**EXERCISE DETAILS**
Answer with a number only, stating how many lines of the records hold the word "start".
---- EXTRACTED ENTRIES
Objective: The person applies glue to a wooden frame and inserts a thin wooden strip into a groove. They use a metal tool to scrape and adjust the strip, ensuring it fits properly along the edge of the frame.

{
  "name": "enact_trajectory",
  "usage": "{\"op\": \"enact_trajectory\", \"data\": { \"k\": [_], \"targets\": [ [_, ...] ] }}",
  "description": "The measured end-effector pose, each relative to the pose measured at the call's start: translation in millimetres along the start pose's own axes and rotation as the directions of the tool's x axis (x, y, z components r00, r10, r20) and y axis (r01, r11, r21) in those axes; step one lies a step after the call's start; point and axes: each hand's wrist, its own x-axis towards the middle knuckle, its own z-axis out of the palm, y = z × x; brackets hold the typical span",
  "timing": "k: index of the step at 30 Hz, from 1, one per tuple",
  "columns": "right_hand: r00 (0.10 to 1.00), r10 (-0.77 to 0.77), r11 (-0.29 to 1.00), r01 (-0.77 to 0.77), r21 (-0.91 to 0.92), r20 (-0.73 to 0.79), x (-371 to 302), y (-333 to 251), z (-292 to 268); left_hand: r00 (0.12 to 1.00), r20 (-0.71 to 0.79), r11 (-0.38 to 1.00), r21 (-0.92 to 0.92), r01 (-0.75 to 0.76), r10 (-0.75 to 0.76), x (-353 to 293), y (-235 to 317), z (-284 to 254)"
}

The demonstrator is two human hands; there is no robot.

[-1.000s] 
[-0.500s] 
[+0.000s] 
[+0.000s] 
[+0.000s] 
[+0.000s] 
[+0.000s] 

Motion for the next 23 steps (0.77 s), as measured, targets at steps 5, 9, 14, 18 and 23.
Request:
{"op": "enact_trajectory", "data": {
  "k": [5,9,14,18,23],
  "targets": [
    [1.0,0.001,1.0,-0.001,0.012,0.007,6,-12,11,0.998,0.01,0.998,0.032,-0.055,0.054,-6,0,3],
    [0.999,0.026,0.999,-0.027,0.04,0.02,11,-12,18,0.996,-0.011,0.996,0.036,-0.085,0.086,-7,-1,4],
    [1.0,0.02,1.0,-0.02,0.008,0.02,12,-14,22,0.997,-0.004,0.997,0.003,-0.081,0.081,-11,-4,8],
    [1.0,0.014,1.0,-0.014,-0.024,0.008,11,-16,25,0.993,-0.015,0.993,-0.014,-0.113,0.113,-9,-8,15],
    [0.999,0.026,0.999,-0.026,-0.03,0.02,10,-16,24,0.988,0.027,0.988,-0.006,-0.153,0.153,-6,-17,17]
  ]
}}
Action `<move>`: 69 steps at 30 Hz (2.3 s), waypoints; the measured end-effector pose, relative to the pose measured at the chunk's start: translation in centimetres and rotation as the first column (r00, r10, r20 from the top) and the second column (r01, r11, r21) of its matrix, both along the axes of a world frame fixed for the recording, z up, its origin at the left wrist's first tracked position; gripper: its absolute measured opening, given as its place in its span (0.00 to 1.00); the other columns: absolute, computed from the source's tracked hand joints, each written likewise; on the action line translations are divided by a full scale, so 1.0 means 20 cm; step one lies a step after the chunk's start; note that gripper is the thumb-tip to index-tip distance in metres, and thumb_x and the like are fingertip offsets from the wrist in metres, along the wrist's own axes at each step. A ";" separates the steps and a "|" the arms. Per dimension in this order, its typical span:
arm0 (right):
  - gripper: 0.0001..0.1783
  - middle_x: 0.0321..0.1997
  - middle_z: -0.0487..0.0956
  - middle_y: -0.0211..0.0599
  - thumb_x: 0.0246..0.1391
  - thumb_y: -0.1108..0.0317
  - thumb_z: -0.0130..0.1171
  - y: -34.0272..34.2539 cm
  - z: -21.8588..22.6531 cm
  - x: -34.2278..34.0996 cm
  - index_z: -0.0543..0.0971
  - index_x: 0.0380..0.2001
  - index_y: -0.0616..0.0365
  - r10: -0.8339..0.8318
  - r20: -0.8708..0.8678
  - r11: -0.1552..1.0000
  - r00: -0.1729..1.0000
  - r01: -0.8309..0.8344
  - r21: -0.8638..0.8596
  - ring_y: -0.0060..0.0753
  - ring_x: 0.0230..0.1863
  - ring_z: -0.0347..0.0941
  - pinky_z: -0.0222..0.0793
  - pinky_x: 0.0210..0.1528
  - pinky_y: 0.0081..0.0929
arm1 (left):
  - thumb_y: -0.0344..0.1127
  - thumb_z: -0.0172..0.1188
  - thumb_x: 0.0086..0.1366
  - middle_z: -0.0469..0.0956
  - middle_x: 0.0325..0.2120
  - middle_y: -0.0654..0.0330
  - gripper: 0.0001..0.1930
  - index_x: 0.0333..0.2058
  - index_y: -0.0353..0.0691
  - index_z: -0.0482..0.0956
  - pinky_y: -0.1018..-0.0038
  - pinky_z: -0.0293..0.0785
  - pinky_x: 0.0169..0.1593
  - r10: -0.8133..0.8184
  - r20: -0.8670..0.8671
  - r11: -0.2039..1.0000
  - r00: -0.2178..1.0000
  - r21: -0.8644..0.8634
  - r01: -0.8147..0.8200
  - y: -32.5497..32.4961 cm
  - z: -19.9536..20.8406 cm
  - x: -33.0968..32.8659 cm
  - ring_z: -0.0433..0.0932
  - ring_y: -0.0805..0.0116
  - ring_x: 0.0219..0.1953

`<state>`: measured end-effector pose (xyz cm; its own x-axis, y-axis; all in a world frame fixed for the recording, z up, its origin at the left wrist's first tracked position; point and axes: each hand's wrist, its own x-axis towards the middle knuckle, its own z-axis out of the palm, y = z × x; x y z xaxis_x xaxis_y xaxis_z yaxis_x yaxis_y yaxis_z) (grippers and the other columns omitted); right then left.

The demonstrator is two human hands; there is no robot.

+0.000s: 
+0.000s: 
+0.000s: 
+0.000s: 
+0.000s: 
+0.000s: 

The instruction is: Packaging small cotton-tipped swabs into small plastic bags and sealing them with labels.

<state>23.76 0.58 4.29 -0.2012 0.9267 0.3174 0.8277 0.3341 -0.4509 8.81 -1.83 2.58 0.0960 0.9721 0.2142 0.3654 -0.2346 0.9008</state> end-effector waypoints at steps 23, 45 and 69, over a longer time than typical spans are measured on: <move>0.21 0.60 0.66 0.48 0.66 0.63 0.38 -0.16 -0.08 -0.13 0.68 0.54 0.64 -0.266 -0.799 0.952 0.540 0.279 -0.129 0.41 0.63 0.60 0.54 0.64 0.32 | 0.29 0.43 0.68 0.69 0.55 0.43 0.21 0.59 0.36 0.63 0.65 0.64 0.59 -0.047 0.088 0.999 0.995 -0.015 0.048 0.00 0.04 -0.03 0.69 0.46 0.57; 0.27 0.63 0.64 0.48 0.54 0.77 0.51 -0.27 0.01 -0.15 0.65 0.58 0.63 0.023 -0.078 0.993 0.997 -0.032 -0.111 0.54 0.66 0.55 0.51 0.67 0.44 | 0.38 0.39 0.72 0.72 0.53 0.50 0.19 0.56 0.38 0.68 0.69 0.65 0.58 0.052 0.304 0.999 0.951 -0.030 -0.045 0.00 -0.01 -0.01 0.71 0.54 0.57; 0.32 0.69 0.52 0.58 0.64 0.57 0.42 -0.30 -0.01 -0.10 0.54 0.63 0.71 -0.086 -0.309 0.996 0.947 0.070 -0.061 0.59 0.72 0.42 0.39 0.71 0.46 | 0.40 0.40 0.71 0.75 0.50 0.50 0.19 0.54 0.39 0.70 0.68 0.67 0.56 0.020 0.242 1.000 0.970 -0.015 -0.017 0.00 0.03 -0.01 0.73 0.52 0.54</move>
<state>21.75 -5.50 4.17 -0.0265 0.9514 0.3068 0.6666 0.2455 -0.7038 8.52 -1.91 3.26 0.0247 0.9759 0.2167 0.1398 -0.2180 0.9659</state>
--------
**OUTPUT OF THE TASK**
2